What you are asked to do - Each line below from the one containing "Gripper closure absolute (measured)" through the one containing "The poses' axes" is to be given again exactly, and no line outside that span.

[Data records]
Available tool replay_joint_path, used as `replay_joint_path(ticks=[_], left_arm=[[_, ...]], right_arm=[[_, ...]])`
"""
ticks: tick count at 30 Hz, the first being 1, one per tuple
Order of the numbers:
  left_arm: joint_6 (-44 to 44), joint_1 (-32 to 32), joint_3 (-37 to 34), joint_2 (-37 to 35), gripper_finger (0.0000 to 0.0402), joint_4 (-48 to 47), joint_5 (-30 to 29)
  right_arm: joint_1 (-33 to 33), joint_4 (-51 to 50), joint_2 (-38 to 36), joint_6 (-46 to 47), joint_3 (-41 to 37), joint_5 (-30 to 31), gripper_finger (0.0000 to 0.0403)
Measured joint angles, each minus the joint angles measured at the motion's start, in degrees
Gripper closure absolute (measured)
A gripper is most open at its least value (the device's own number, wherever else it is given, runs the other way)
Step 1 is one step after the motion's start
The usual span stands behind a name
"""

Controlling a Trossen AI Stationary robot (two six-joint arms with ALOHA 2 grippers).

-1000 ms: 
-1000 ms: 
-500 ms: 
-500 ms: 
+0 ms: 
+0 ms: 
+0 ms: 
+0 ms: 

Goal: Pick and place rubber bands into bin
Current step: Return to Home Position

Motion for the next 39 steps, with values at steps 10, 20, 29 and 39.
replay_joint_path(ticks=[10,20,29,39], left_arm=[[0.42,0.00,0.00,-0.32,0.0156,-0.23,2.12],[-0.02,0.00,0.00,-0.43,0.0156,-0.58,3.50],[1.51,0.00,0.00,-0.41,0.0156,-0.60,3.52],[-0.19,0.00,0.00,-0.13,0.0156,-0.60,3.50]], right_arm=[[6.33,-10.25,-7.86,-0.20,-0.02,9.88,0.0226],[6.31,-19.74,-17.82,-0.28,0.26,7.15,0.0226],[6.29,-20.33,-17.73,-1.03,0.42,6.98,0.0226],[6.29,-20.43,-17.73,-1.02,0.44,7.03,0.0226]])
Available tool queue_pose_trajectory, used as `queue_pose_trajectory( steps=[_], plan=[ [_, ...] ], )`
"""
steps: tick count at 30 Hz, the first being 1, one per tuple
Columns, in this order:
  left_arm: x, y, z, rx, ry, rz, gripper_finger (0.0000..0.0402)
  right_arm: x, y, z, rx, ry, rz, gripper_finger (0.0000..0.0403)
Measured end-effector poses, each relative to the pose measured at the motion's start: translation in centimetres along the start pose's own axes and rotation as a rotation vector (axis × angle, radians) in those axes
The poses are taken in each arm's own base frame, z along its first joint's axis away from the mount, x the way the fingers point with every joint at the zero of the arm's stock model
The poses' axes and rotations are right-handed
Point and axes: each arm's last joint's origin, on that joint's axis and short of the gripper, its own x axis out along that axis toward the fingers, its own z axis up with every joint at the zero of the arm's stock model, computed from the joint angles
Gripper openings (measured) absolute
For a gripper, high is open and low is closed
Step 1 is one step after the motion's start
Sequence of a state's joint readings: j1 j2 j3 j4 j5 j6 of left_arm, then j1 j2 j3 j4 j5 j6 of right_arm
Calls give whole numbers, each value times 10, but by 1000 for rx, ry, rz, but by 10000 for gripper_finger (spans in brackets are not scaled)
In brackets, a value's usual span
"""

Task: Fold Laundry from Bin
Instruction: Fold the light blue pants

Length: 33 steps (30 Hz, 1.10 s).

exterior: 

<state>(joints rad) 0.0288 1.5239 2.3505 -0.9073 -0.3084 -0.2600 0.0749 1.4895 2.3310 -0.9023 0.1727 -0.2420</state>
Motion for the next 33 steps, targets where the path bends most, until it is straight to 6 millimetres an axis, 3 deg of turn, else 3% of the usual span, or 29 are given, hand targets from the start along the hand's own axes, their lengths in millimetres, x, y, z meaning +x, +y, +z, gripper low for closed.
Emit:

Output below -
Gripper closure absolute (measured)
A gripper is most open at its least value (the device's own number, wherever else it is given, runs the other way)
Step 1 is one step after the motion's start
The usual span stands behind a name
"""

Controlling a Trossen AI Stationary robot (two six-joint arms with ALOHA 2 grippers).

-1000 ms: 
-1000 ms: 
-500 ms: 
-500 ms: 
+0 ms: 
+0 ms: 
+0 ms: 
+0 ms: 

Goal: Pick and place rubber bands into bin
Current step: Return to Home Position

Motion for the next 39 steps, with values at steps 10, 20, 29 and 39.
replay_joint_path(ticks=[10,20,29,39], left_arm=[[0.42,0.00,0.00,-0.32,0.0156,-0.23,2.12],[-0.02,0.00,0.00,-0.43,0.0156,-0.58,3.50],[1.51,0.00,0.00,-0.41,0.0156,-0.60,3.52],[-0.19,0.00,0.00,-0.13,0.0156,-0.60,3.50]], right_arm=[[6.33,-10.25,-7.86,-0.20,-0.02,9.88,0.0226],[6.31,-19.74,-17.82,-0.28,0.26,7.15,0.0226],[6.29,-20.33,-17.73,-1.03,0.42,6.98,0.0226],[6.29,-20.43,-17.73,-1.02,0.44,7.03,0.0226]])
Available tool queue_pose_trajectory, used as `queue_pose_trajectory( steps=[_], plan=[ [_, ...] ], )`
"""
steps: tick count at 30 Hz, the first being 1, one per tuple
Columns, in this order:
  left_arm: x, y, z, rx, ry, rz, gripper_finger (0.0000..0.0402)
  right_arm: x, y, z, rx, ry, rz, gripper_finger (0.0000..0.0403)
Measured end-effector poses, each relative to the pose measured at the motion's start: translation in centimetres along the start pose's own axes and rotation as a rotation vector (axis × angle, radians) in those axes
The poses are taken in each arm's own base frame, z along its first joint's axis away from the mount, x the way the fingers point with every joint at the zero of the arm's stock model
The poses' axes and rotations are right-handed

Nothing further is required for this exercise.